Fabrication and characterization of well-ordered PbS nanowires in aluminum oxide template by sulfurization and vacuum injection molding processes

AAO membranes can possess two different morphologies: nonporous-type and porous-type. Which one will be formed depends on the chemical nature of electrolytes. Generally, nonporous AAO membranes are formed in neutral electrolytes (pH 5–7). However, in acidic electrolytes, such as sulfuric, oxalic, phosphoric, and etc, porous AAO membranes are formed. In this paper, we chose sulfuric, oxalic, phosphoric acids as our electrolytes. First, the surface roughness of aluminum foil was flattened by mechanical polishing. Then, it was annealed in an air furnace at 550 °C for 1 h. In order to obtain a smooth, uniform and defect-free surface, the Al substrate was electropolished in a bath consisting of 15 vol% HClO₄, 15 vol% C₂H₆O, and 70 vol% CH₃(CH₂)₃OCH₂CH₂OH with 40 V DC for 30 min. Due to pore diameter is proportional to the applied voltage and base on our findings. After the above pretreatments, the first anodization process was conducted by applying a voltage of 20 V in 10 vol% sulfuric acid solution (H₂SO₄, 98%) at 5 °C for 1 h. The obtained substrate was soaked in a solution of 1.8 wt% CrO₃ and 6 vol% H₃PO₄ at 70 °C for 1 h to remove the resulting porous AAO layer with disordered pores in its top part to obtain textured aluminum with array patterns of almost hemispherical concaves. The second anodization was carried out under the same conditions, but for a longer time (usually more than 24 h) to form AAO films of varying thickness. In addition, the as-prepared substrate was soaked in a solution of 8 wt% CuCl₂ and 5 vol% HCl to remove the residual Al to get the AAO template. Finally, to widen the pore diameter of the AAO template, it was immersed in a 6 vol% H₃PO₄ solution for 10 min. In the steps above, if the voltage and electrolyte are altered to 50 V and 3 wt% C₂H₂O₄ during the anodization process, and the pore widening time is changed to 30 min, an AAO template with a pore size of 100 nm is formed. Furthermore, if the voltage and electrolyte are altered to 170 V and 1 vol% H₃PO₄, and the pore widening time is changed to 60 min, an AAO template with a pore size of 300 nm can be obtained.

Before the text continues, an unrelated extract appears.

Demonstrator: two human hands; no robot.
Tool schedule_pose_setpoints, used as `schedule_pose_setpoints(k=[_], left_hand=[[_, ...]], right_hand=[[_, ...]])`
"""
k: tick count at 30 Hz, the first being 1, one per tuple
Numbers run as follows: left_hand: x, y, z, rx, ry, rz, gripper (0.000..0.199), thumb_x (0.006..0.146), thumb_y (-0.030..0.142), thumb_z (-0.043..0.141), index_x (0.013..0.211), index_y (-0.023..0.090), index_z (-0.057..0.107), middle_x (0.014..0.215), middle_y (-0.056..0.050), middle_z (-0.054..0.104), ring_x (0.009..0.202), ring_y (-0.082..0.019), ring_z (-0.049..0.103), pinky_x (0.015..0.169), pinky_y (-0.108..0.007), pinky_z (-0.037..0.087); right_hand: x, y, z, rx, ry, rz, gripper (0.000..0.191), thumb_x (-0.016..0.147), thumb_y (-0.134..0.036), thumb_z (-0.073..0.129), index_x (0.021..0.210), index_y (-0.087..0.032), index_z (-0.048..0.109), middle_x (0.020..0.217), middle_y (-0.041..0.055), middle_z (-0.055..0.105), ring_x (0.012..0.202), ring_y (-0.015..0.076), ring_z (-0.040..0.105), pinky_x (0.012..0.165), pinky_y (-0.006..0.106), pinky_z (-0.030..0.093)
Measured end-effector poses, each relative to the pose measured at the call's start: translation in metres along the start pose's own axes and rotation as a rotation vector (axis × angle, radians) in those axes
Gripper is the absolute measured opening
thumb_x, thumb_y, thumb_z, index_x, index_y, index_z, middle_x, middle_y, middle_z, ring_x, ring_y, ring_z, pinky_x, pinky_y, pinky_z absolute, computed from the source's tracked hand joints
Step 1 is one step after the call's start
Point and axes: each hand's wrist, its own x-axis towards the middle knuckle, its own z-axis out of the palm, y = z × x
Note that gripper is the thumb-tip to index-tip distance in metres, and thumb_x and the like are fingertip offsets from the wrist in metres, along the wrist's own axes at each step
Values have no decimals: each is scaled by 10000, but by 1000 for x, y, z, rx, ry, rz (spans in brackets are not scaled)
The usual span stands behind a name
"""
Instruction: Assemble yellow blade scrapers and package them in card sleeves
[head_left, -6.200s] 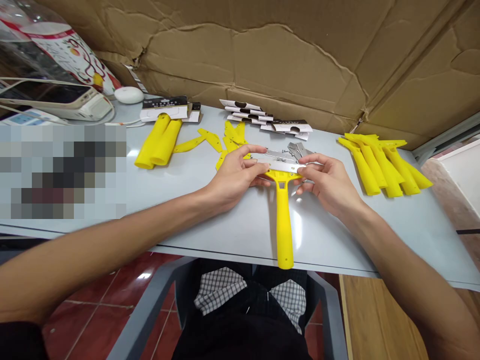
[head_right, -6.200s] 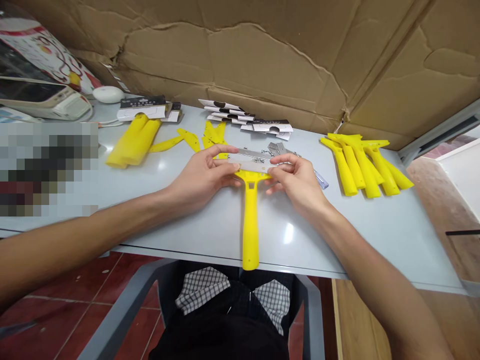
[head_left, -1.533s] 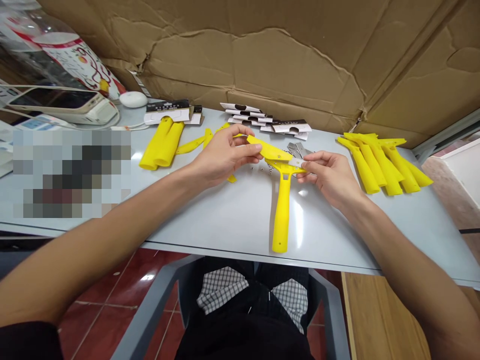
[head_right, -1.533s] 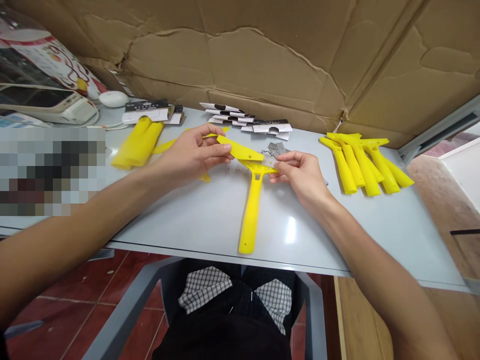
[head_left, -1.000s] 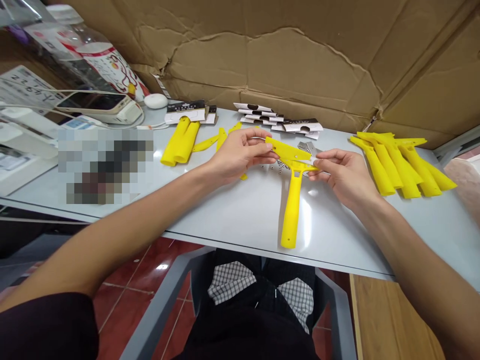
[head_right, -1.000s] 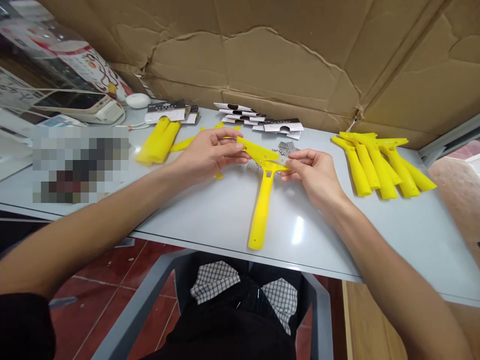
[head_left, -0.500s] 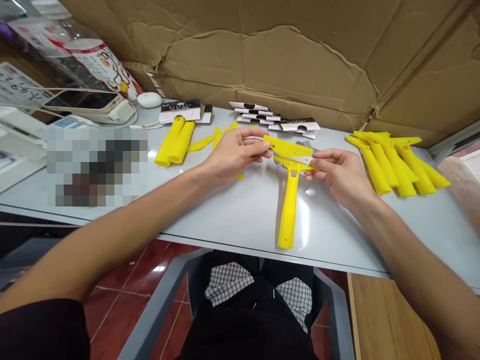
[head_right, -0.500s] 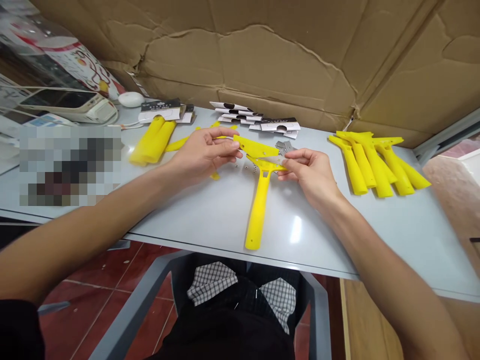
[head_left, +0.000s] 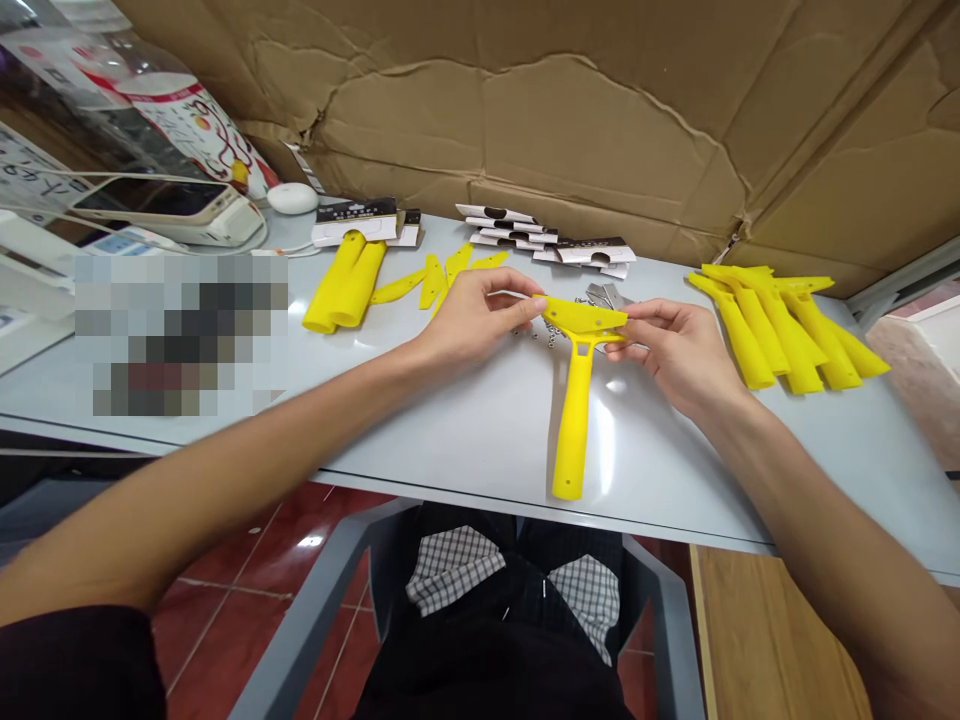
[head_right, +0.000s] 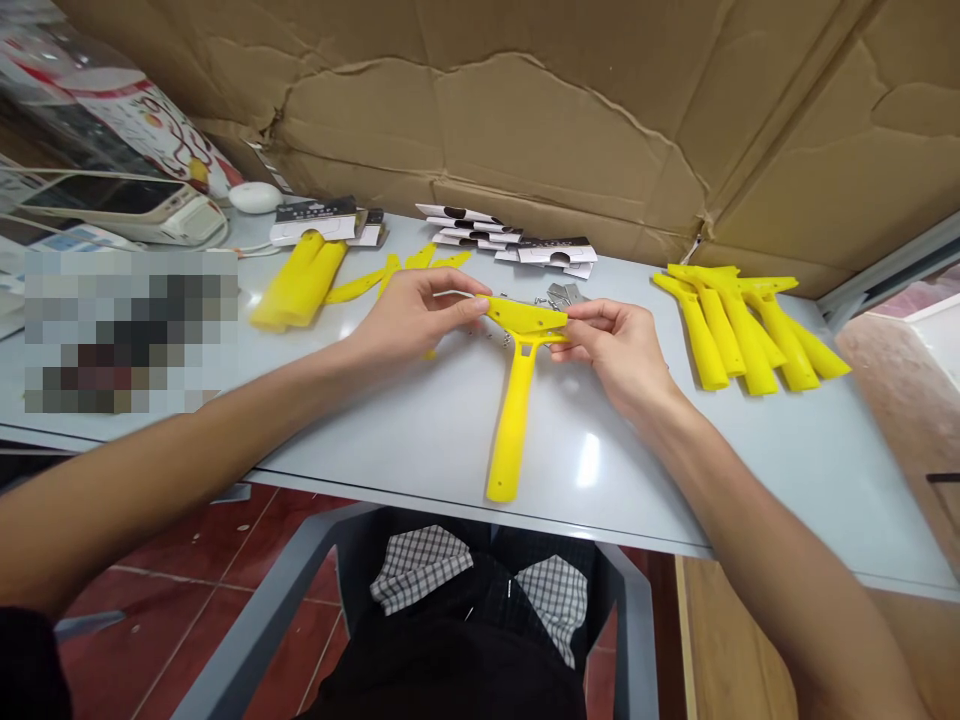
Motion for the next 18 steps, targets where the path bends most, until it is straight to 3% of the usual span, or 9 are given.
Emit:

The PbS NWs were fabricated by applying vacuum injection molding process and sulfurization process on AAO templates. First, Pb pellets were placed above the AAO template inside a vacuum chamber (figure 1(a)). After the chamber was heated to 360 °C (the melting point of Pb is 327.5 °C) for 10 min, 50 kgf cm⁻² hydraulic force was applied to inject the molten Pb into the AAO template. Second, the Pb/AAO composite material was put in a quartz tube together with sulfur powder and sulfurized in a furnace (figure 1(b)) for different time spans (3 h, 5 h and 10 h) at various temperatures (300 °C, 400 °C, 450 °C, 500 °C and 550 °C) to form the PbS/AAO composite. Then, the PbS NWs were released from the AAO by a chemical etching method. Finally, high purity homogeneous crystalline PbS NWs were obtained. Their morphologies were observed with scanning electron microscopy (SEM, JEOL JSM-7900F). The compositions and crystallization of NWs were examined with energy dispersive x-ray spectroscopy (EDS, EDAX) and x-ray diffraction (XRD, Bruker, D2 PHASER).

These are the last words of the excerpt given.